Glenda Spooner (1897–1981), née Graham, was a British journalist and author writing about horses. She was the founder, chairman and organising secretary of the Ponies of Britain Club. She was well known as a pony breeder and for her involvement with pony and horse welfare. She established the Glenda Spooner Horse rescue farm, which was later taken over by the International League for the Protection of Horses (ILPH) renamed in 2008 as World Horse Welfare.

== Family ==
Glenda Victoria Maud Graham was born in Poona, India on 5 August 1897. She was the daughter of Sir John Frederick Noble Graham, 2nd Bt (Graham baronets of Larbert House and Househill (1906)) and Irene Maud Campbell and sister of Sir (John) Reginald Graham 3rd Bt, VC, OBE. She married, on 8 June 1934, to Captain Hugh "Tony" Spooner late of the 19th King George’s Own Lancers, son of Major W B Spooner, Army Veterinary Corp, and lived with him in Egypt. Captain Hugh "Tony" Spooner, Superintendent of Flying Operations and Chief Pilot to the Misr-Airwork Company of Egypt was killed in a flying accident in a sandstorm in Egypt on 15 March 1935. He was the brother of Winifred Spooner, Aviator (died 1933). Glenda Spooner adopted her husband’s niece Vivien McIrvine (née Spooner).

== Career ==
Spooner had a varied career including going on stage with the Graham Moffat Company just after World War I; working as an advertising representative for Great Eight and then as advertising manager and director of Popular Flying. She also operated horse dealing businesses, latterly in the New Forest.
Spooner wrote not only technical books about horses and riding but also novels featuring horses as the main characters. Her technical books include Instructions on Ponymastership (1955), Pony Trekking, (1961) and The Handbook of Showing (1968). Her novels include the Royal Crusader (1948), The Earth Sings (1950), The Perfect Pest (1951) and Silk Purse (1963). Her novel, Victoria Glencairn, is said to be semi-autobiographical.

==Horse welfare ==
While in Egypt, Spooner became involved with the Old War Horse Memorial Hospital founded in 1934 in Cairo by Dorothy Brooke and later renamed the Brooke Hospital for Animals. She edited Dorothy Brooke’s diaries.

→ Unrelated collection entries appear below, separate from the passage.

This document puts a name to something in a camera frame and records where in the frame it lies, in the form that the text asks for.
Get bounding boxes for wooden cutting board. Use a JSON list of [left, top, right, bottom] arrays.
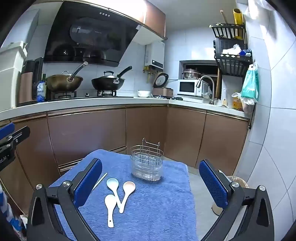
[[216, 70, 223, 99]]

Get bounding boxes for light blue ceramic spoon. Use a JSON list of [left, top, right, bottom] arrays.
[[106, 178, 122, 208]]

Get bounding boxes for pink ceramic spoon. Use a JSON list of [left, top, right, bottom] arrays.
[[119, 181, 136, 214]]

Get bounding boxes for brown rice cooker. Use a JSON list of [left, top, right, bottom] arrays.
[[152, 72, 174, 98]]

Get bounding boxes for brown upper cabinet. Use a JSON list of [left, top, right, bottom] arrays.
[[136, 0, 167, 40]]

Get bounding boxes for brown black appliance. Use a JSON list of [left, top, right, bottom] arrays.
[[18, 57, 44, 103]]

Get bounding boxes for white microwave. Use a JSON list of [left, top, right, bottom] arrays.
[[177, 79, 204, 97]]

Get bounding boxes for white appliance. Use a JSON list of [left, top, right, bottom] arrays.
[[0, 41, 28, 109]]

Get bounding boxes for blue white salt bag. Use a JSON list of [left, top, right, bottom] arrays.
[[36, 80, 48, 102]]

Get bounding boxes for black wall rack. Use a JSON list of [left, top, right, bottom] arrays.
[[210, 23, 253, 78]]

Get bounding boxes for steel faucet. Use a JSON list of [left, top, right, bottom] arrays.
[[196, 75, 216, 105]]

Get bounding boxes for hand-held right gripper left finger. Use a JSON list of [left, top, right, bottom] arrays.
[[27, 158, 103, 241]]

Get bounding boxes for steel pot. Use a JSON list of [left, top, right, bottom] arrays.
[[182, 68, 201, 80]]

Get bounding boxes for blue fluffy towel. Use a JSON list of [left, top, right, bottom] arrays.
[[48, 149, 198, 241]]

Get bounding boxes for black gas stove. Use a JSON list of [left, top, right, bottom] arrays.
[[50, 90, 134, 100]]

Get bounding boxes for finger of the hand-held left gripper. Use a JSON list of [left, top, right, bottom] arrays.
[[0, 122, 16, 141], [0, 126, 31, 151]]

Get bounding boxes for clear bag of food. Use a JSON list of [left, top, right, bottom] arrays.
[[240, 97, 255, 114]]

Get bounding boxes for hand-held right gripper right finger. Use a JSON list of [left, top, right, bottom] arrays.
[[199, 159, 275, 241]]

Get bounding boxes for wooden chopstick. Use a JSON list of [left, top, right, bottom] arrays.
[[93, 173, 108, 189]]

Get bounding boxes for yellow roll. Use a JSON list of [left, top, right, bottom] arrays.
[[232, 9, 244, 40]]

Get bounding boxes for black range hood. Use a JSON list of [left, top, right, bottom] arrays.
[[43, 1, 145, 67]]

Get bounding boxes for black wok with lid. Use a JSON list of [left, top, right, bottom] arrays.
[[91, 66, 133, 91]]

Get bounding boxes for teal plastic bag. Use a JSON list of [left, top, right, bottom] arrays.
[[240, 64, 259, 102]]

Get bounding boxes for white ceramic spoon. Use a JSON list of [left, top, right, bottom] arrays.
[[105, 194, 116, 228]]

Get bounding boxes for person's left hand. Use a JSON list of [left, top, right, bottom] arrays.
[[0, 183, 12, 220]]

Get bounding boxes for wire utensil holder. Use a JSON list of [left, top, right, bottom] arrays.
[[130, 138, 164, 182]]

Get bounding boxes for trash bin with bag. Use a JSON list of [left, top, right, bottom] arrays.
[[225, 176, 249, 189]]

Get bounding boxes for white bottle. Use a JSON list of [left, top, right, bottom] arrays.
[[221, 88, 229, 107]]

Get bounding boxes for white water heater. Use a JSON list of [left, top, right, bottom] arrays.
[[144, 41, 165, 69]]

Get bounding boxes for brass wok with lid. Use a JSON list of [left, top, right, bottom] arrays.
[[46, 61, 89, 92]]

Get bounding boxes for yellow packet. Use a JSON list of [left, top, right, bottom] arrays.
[[232, 93, 243, 111]]

In 1953 Glenda Spooner, with Miss Gladys Yule, started the Ponies of Britain Club, of which she was the Chairman and Organising Secretary. She started a horse rescue farm which was based near Hoarwithy, Ross on Wye which was later incorporated into the ILPH with which she was also involved. After she was no longer running the farm, it was taken over by her niece Vivien McIrvine until it amalgamated with ILPH in 1996, Vivien also became a Vice President of the ILPH now World Horse Welfare. World Horse Welfare still name their Somerset Farm "Glenda Spooner Farm".